── THE DATA ──
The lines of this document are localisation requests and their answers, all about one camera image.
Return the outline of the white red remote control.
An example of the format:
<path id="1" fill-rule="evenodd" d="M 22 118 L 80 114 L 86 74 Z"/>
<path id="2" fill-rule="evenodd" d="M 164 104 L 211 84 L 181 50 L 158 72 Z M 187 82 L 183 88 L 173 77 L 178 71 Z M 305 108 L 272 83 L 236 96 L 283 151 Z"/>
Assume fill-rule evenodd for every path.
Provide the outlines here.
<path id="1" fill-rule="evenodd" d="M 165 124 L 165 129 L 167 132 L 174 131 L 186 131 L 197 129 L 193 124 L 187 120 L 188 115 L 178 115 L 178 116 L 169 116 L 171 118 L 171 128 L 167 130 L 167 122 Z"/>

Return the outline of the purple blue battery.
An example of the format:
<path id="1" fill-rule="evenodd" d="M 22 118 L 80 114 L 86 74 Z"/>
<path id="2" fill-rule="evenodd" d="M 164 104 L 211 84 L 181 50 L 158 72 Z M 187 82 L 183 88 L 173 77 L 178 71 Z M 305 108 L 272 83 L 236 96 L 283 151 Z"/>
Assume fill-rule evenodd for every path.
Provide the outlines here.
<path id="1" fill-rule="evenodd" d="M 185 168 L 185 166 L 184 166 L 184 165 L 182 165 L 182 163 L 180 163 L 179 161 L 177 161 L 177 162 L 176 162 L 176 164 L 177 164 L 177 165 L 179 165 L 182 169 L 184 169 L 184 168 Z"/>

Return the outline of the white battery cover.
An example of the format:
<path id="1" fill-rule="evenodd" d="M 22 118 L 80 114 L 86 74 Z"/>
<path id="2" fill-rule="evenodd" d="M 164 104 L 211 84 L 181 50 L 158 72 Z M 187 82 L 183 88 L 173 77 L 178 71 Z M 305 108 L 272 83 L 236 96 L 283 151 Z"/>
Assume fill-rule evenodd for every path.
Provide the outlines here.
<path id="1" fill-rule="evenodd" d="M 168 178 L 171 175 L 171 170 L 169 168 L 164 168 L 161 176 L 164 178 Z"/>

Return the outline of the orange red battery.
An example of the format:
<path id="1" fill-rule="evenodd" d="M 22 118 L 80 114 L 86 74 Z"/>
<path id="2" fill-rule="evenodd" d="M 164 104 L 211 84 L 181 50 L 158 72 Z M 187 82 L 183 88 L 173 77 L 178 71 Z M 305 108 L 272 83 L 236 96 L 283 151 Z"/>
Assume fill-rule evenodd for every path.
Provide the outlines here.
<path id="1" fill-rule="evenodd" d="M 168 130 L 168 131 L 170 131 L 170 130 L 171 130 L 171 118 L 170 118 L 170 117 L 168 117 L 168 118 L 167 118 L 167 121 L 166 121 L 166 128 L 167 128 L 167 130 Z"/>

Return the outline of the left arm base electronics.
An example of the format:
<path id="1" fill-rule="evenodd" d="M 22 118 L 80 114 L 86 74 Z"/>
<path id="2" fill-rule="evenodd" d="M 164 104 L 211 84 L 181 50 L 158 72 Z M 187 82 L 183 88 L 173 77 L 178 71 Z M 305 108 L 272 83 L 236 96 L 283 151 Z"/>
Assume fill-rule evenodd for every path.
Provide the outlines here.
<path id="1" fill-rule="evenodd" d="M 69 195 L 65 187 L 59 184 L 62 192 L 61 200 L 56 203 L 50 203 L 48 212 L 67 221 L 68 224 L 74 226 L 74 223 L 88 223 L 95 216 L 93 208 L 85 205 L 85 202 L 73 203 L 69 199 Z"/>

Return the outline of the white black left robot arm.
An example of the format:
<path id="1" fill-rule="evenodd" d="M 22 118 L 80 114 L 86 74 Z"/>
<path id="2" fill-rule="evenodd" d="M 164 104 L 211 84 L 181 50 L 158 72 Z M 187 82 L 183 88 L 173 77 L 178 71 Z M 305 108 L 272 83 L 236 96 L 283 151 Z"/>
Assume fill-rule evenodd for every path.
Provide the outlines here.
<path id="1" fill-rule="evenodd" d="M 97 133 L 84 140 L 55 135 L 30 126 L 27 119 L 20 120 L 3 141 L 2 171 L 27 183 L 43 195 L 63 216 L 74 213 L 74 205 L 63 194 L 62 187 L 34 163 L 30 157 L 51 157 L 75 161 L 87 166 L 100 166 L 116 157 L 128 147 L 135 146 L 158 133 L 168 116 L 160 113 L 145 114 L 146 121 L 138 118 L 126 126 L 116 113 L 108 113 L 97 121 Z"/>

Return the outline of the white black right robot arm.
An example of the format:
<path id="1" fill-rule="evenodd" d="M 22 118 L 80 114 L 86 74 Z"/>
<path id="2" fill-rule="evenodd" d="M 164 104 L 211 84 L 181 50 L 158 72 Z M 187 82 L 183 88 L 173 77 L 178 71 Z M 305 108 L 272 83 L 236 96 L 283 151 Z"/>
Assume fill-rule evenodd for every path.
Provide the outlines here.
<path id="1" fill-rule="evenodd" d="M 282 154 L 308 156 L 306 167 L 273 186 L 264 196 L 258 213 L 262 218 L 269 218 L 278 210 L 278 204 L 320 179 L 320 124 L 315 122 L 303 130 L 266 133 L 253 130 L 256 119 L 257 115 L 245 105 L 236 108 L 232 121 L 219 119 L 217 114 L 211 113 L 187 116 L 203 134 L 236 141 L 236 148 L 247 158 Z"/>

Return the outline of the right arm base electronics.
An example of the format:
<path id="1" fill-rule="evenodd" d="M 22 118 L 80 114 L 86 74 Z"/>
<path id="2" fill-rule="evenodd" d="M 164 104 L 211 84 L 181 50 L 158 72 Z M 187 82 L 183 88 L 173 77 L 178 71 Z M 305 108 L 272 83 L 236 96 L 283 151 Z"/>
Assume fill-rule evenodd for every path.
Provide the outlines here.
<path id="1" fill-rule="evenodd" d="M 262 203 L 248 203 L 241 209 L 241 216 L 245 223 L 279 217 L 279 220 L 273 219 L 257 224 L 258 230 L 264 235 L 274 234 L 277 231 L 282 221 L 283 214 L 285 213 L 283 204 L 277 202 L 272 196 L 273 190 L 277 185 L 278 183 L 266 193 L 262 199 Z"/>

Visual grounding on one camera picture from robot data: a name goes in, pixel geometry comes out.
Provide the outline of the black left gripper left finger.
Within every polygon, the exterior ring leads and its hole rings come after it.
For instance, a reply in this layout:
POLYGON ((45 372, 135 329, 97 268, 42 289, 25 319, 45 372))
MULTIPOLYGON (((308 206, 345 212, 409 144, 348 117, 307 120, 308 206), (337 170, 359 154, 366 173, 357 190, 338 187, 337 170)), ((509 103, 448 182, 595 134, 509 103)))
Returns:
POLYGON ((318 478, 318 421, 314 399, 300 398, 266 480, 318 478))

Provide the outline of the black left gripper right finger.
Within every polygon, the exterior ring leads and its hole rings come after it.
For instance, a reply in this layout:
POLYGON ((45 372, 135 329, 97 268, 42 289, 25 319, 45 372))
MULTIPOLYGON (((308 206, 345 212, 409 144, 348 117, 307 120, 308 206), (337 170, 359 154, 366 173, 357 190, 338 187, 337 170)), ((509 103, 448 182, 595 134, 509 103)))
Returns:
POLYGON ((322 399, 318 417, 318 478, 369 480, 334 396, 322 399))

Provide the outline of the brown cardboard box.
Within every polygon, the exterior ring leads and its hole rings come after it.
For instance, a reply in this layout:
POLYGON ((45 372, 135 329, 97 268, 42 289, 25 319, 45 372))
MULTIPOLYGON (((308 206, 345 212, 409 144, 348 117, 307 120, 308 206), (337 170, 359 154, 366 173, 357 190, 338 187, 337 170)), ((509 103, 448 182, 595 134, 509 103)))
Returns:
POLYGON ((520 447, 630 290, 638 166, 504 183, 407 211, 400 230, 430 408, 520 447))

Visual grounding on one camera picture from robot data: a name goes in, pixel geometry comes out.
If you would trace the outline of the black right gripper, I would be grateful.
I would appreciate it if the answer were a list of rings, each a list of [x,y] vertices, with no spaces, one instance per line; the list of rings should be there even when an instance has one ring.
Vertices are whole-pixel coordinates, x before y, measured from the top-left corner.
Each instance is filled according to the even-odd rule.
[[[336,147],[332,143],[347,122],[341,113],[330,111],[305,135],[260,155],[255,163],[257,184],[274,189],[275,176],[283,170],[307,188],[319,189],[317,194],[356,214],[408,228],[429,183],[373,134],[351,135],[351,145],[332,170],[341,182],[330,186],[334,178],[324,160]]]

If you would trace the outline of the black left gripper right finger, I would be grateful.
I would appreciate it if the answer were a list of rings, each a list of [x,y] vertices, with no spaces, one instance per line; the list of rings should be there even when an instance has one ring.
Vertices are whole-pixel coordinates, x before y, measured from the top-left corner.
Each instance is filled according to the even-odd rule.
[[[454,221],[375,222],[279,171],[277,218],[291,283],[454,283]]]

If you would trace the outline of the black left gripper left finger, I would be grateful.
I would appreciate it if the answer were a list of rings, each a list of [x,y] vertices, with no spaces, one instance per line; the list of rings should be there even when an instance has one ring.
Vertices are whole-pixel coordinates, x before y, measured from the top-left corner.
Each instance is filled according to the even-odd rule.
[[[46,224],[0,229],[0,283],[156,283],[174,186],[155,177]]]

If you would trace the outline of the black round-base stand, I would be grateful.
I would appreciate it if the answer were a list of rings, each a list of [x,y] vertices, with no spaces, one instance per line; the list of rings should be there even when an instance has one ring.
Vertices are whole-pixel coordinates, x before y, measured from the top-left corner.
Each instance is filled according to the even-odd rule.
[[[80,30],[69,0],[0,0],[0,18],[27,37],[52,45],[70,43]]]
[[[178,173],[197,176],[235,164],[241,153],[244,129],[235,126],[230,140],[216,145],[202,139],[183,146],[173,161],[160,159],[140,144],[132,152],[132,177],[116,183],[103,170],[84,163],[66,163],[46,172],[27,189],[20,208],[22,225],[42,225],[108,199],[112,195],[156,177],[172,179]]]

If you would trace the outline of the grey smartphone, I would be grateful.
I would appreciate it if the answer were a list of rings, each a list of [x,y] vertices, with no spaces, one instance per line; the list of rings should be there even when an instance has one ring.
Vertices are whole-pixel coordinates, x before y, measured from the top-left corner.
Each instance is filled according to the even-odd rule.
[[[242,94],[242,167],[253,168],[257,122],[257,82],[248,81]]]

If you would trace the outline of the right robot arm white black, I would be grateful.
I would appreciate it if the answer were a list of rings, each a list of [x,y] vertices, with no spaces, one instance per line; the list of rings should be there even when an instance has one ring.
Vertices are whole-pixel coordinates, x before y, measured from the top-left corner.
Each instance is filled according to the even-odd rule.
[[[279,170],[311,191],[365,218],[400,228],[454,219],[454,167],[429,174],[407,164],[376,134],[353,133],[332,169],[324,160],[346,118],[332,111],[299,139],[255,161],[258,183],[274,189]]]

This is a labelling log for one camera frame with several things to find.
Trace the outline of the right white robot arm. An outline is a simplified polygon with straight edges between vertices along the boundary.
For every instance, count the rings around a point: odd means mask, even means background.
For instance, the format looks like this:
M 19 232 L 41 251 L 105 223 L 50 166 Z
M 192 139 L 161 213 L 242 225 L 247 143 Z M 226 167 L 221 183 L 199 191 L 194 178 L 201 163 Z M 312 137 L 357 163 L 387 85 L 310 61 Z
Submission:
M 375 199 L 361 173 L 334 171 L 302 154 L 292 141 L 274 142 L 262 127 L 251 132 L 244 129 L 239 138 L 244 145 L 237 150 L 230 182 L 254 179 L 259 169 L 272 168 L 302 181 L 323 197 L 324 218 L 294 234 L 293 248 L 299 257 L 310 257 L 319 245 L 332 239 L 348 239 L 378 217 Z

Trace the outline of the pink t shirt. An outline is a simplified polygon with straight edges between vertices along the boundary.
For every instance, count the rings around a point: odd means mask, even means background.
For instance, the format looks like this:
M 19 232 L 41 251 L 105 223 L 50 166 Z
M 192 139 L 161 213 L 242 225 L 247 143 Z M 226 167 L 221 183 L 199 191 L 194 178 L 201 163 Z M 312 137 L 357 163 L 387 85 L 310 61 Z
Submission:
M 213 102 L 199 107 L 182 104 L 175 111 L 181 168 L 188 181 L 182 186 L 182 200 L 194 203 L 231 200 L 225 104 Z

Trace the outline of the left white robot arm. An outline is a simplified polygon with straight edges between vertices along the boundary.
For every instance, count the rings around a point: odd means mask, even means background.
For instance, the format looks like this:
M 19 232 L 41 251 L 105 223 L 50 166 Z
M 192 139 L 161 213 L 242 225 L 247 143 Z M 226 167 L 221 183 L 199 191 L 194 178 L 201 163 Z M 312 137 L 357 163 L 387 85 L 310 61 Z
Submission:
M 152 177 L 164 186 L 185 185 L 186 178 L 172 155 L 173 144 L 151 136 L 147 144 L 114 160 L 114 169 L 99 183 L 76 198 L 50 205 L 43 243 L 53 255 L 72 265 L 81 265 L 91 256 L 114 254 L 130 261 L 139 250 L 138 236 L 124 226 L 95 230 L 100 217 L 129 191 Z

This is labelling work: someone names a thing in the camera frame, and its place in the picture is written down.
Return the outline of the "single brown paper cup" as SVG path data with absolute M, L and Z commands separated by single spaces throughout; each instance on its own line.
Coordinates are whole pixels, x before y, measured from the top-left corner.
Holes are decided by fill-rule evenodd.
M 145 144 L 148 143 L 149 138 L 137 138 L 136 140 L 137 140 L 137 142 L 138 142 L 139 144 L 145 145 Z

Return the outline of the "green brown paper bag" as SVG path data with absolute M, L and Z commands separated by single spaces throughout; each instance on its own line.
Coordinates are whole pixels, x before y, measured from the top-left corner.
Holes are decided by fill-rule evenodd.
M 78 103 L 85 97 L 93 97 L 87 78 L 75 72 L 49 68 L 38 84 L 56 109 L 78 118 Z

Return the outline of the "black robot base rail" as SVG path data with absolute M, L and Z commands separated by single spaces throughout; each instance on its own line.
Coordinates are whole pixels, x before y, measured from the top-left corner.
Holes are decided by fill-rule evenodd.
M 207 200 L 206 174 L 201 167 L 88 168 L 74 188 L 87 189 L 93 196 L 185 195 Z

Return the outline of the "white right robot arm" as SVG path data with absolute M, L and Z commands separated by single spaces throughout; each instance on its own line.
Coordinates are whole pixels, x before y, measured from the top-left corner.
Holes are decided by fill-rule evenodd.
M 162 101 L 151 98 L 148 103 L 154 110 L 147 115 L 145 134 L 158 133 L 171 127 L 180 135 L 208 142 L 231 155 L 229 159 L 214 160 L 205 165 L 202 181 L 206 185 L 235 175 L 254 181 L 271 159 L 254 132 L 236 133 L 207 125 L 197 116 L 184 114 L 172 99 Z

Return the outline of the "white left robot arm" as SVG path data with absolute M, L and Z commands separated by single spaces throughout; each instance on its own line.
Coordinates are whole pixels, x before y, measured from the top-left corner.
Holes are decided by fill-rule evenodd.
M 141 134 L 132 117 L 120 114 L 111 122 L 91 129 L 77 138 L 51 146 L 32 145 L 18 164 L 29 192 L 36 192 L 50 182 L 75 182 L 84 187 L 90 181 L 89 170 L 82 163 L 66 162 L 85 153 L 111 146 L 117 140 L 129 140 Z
───
TASK INSTRUCTIONS:
A complete answer gives every line of the data that includes "black".

EXPECTED ANSWER:
Return the outline of the white black left robot arm.
Return the outline of the white black right robot arm.
Provide the outline of the black left gripper left finger.
Provide the outline of the black left gripper right finger.
If you would trace the outline of the black right gripper, I would be grateful.
If you would trace the outline of the black left gripper right finger, I would be grateful.
If you would trace the outline of the black left gripper left finger, I would be grateful.
If you would trace the outline of the black round-base stand, I would be grateful.
If you would trace the outline of the right robot arm white black, I would be grateful.
Return the outline of the "black robot base rail" as SVG path data with absolute M, L and Z commands separated by single spaces throughout; each instance on its own line.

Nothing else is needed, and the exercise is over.